Friday, September 17, 2010

Lower Taxes Boondoggle

I have a hard time taking seriously anyone advocating for lower taxes and offering up migration data as support for her or his policy position. The analysis offered is embarrassingly shoddy. The Tax Foundation is one of the more notorious practitioners of the brain drain boondoggle. The New Jersey press continues to eat it up:

More people moved out of New Jersey than all but four other states between 2000 to 2008, underscoring broader demographic shifts and, some say, a decline in the state’s attractiveness.

Even with a constant influx of newcomers, the Garden State had a net loss of nearly 304,000 residents over the eight-year-period, who took combined annual incomes of $12.3 billion with them to other states, according to figures accessed through a database launched today by the Tax Foundation, a policy research group in Washington, D.C. that advocates for lower taxes.

The data confirms residents are leaving for states like Florida, New York, Pennsylvania and the Carolinas faster than they are being replaced — a phenomenon that economists attribute to factors such as climate, high taxes and a lack of job opportunities. ...

... The Tax Foundation, which ranks New Jersey 50th in the nation for tax climate, said the database shows there is a general trend for residents to leave the Northeast for the South, possibly for weather-related reasons.

But Gerald Prante, a senior economist at the foundation, said there are many other reasons why people could be leaving New Jersey, such as high taxes and a feeling that they are not getting a "good bargain" for government services.

The first thing I would do is look at the top destination states for New Jersey outmigrants. Why do people leave those states? What are the push factors? The Tax Foundation is hyping the balance of numbers and doesn't control for population size. The figures are useless and intentionally misleading.

Testing for the influence of tax regime on migration would be easy to do. The Tax Foundation isn't interested in getting to the bottom of that variable's significance. It is pushing a policy agenda and has learned that outmigration is a useful red herring. New Jersey would be poorer for paying any attention to Tax Foundation propaganda.

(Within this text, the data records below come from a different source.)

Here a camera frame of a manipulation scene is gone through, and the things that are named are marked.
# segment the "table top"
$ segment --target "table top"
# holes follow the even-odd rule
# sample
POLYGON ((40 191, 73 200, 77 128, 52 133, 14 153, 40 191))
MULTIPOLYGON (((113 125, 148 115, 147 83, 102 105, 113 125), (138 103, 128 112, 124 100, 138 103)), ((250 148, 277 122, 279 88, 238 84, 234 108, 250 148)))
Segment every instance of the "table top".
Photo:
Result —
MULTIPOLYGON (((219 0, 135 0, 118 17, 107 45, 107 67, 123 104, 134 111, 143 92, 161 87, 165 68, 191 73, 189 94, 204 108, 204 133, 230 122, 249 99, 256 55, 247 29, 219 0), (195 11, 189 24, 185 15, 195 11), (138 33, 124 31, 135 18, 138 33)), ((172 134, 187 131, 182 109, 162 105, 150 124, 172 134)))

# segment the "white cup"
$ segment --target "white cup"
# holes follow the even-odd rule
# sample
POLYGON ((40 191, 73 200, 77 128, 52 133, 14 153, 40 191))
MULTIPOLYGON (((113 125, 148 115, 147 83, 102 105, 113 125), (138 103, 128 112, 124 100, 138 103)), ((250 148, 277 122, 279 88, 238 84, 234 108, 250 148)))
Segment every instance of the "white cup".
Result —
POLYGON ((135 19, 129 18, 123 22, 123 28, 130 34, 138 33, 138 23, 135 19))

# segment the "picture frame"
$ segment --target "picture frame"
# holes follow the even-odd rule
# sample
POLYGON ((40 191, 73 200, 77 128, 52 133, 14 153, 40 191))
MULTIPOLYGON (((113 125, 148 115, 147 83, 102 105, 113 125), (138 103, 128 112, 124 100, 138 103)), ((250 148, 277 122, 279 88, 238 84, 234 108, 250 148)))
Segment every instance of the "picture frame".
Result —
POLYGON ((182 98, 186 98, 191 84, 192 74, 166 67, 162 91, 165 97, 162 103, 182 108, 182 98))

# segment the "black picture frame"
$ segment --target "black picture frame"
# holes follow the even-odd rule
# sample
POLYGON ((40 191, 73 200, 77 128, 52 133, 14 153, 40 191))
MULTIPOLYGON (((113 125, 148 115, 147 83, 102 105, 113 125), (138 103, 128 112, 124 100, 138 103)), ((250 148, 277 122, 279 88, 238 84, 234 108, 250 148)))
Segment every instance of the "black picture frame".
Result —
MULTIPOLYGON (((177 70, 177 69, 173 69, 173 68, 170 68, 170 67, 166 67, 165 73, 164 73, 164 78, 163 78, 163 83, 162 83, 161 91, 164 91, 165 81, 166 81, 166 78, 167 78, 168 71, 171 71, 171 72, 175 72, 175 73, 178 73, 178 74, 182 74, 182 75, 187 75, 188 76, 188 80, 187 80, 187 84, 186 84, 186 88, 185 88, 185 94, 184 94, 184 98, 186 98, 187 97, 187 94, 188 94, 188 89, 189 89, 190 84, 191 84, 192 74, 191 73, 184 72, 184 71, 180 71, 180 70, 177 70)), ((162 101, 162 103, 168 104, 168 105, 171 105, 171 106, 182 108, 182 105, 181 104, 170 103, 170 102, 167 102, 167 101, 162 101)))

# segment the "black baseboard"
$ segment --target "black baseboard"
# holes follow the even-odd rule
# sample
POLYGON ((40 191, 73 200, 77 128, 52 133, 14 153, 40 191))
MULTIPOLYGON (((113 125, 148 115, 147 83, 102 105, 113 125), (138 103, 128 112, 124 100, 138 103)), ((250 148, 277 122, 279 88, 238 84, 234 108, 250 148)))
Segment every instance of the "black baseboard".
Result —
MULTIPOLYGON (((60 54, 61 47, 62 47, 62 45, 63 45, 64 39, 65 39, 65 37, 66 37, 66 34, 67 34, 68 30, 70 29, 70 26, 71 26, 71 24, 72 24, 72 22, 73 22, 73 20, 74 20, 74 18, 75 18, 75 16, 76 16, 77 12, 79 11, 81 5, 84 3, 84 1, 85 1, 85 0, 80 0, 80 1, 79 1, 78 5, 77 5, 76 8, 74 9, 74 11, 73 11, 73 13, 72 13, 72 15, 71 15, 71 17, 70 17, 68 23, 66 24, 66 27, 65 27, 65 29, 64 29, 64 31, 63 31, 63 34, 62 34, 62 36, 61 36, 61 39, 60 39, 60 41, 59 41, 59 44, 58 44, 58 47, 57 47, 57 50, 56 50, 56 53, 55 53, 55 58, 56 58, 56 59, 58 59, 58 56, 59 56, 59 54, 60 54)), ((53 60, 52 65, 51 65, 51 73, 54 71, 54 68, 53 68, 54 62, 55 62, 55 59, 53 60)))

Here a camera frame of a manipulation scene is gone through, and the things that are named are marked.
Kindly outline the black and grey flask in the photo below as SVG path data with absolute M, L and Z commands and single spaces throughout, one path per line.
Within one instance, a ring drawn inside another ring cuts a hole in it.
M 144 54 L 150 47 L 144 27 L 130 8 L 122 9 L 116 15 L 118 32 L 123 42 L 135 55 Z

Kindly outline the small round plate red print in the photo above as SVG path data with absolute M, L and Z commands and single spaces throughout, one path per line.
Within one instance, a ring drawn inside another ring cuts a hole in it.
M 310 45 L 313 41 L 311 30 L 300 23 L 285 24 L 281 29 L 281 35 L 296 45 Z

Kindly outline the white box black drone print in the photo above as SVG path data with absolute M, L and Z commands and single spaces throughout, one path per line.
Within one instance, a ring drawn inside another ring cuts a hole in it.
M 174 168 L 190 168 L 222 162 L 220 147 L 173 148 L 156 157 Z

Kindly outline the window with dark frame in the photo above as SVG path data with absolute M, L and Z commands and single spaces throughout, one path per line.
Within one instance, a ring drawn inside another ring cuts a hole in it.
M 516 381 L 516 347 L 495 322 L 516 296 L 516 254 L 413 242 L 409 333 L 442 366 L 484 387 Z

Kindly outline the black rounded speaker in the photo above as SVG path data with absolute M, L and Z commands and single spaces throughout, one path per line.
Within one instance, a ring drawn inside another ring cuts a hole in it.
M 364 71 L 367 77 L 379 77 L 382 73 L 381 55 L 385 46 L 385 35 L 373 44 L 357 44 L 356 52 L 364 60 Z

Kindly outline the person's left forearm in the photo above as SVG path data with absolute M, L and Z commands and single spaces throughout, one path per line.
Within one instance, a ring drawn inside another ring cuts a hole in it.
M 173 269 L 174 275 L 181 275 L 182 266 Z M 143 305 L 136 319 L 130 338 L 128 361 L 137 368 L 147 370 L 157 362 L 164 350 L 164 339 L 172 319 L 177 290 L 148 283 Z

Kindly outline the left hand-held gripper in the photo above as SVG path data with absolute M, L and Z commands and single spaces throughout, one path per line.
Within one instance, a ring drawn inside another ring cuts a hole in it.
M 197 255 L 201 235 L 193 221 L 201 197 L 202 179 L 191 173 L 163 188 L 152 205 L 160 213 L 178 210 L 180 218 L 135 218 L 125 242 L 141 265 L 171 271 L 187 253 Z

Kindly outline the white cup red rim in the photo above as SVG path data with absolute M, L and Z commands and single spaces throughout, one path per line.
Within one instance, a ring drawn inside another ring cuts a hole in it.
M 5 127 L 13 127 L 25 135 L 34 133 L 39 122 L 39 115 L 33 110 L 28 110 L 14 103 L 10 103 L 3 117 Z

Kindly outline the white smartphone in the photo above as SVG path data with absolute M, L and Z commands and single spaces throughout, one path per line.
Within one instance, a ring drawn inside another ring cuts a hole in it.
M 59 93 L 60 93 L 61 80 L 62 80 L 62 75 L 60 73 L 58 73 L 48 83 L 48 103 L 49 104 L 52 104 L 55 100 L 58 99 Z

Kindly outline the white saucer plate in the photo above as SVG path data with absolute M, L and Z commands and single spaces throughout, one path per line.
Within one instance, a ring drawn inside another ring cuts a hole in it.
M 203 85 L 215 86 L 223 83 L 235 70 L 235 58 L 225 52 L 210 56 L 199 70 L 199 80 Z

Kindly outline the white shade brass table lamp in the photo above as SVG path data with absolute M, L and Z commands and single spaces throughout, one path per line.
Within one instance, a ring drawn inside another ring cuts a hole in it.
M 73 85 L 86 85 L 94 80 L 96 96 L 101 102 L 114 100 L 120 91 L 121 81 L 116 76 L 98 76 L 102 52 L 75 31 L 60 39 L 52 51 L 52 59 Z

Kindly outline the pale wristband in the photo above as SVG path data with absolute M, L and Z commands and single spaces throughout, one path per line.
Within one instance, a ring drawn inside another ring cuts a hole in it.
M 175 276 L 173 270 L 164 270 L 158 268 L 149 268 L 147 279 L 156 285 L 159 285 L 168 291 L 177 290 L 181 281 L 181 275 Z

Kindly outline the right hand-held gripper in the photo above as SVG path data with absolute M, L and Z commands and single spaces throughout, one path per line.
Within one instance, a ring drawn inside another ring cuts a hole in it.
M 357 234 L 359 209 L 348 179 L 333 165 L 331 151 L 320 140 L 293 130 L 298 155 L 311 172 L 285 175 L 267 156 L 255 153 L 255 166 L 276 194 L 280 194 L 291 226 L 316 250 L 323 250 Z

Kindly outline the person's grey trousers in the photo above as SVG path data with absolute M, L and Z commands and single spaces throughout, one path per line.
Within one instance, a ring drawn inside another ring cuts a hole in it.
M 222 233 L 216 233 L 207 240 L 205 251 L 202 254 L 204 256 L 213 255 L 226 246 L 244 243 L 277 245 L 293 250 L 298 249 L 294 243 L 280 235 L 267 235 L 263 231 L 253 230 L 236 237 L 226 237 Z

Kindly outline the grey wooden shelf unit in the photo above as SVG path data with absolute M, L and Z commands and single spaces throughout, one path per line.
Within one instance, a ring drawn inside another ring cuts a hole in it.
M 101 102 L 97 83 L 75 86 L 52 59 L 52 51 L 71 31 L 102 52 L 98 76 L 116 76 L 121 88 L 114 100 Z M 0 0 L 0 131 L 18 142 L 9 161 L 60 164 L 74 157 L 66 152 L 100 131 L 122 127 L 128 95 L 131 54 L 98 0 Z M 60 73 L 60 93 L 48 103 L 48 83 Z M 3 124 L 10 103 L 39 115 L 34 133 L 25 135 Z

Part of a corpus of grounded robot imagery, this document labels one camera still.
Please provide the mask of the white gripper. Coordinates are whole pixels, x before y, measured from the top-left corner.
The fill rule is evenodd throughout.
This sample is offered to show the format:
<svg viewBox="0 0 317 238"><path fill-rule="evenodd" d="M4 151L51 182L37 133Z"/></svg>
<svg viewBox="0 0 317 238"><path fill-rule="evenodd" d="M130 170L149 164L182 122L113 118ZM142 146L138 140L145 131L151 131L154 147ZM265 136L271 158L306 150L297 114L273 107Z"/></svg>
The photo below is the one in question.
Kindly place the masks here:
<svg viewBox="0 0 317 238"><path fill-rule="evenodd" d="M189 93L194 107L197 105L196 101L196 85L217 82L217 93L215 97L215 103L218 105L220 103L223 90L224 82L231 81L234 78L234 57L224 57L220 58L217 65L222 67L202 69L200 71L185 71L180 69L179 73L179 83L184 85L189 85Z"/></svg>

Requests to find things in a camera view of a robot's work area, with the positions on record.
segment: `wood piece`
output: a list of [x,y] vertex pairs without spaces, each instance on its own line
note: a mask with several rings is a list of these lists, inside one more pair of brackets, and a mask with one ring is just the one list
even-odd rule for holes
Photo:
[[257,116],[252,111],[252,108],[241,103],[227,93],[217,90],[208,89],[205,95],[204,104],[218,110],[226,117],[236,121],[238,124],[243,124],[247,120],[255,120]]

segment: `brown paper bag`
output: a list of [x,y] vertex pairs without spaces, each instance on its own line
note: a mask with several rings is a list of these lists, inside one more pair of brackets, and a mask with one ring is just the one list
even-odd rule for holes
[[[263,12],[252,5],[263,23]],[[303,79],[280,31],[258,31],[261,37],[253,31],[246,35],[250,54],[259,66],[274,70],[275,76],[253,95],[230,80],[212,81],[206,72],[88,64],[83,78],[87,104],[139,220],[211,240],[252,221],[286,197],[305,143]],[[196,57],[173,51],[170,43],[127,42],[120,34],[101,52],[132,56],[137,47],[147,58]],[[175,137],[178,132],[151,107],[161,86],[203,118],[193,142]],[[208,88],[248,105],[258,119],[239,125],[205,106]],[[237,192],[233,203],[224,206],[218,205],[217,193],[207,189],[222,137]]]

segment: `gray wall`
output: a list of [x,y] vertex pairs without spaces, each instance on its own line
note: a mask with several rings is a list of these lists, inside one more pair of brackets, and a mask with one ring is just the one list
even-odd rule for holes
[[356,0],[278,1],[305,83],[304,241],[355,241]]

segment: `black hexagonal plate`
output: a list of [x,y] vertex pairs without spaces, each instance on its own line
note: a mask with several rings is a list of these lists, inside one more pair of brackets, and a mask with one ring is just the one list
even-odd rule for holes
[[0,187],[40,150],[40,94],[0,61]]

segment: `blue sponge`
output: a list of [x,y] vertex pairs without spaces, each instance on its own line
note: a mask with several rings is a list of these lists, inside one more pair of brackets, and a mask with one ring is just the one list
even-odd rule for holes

I started a presentation at the West Michigan Policy Forum with a thought experiment. Which of two state economies would you prefer for Michigan? State A per capita income $43,000, unemployment rate of 6.8%, poverty rate of 9.6% or State B per capita income $34,000, unemployment rate of 9.7%, poverty rate of 15.7%? Pretty easy. But now add that State A is a reasonably high tax state and not right to work and State B is the lowest tax state in the country and a right to work state. Change your mind? What matters? Far better economic results or the “right ” policy regime?

The Tax Foundation is trying to get New Jersey and Michigan to choose State B as a policy model. The game is to lower taxes for the sake of lowering taxes. Forget your state's fiscal crisis. There is an exodus of people!

I can play, too. The Tax Foundation ranks Nevada highly for tax climate (4th). But there is an exodus of people from Nevada! Florida is 5th. How well is that state recovering from the recession? I've read that migration to Florida has collapsed. Why would New Jersey want to be more like Nevada and Florida? That's exactly what the Tax Foundation is advocating.